_What to do:_ Your answer consists of the lines in the data that contain "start". Copy each of them.

_Dataset section:_
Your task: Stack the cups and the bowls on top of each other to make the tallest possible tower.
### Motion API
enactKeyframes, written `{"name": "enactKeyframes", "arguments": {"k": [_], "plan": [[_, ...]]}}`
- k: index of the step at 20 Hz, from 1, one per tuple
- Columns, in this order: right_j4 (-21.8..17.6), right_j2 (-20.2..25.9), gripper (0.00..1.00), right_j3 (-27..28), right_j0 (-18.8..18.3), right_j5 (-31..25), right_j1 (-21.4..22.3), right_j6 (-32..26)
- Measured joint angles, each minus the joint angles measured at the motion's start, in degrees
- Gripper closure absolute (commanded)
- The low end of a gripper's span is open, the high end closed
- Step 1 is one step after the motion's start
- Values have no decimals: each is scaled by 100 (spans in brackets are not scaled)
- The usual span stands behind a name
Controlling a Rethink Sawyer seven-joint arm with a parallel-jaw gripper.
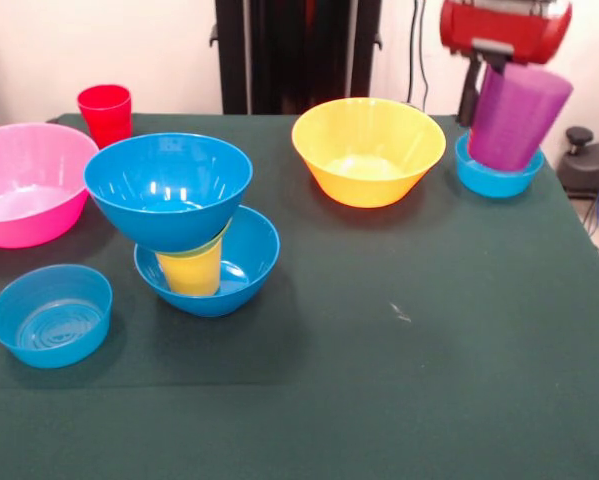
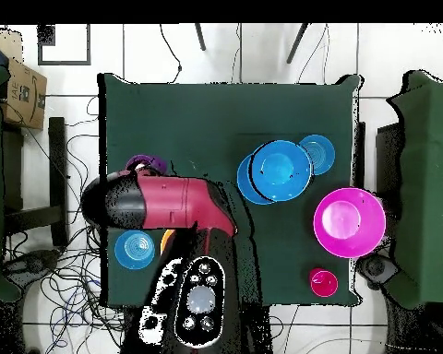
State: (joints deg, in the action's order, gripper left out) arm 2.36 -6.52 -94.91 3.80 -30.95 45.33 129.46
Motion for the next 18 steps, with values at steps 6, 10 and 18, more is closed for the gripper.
{"name": "enactKeyframes", "arguments": {"k": [6, 10, 18], "plan": [[38, 187, 100, 97, -475, -742, 512, 0], [36, 408, 100, 92, -1011, -963, 850, -11], [-71, 874, 100, 47, -2172, -965, 1157, -351]]}}
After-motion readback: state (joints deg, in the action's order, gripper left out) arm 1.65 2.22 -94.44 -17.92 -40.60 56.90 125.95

_Exercise solution:_
- Measured joint angles, each minus the joint angles measured at the motion's start, in degrees
- Step 1 is one step after the motion's start

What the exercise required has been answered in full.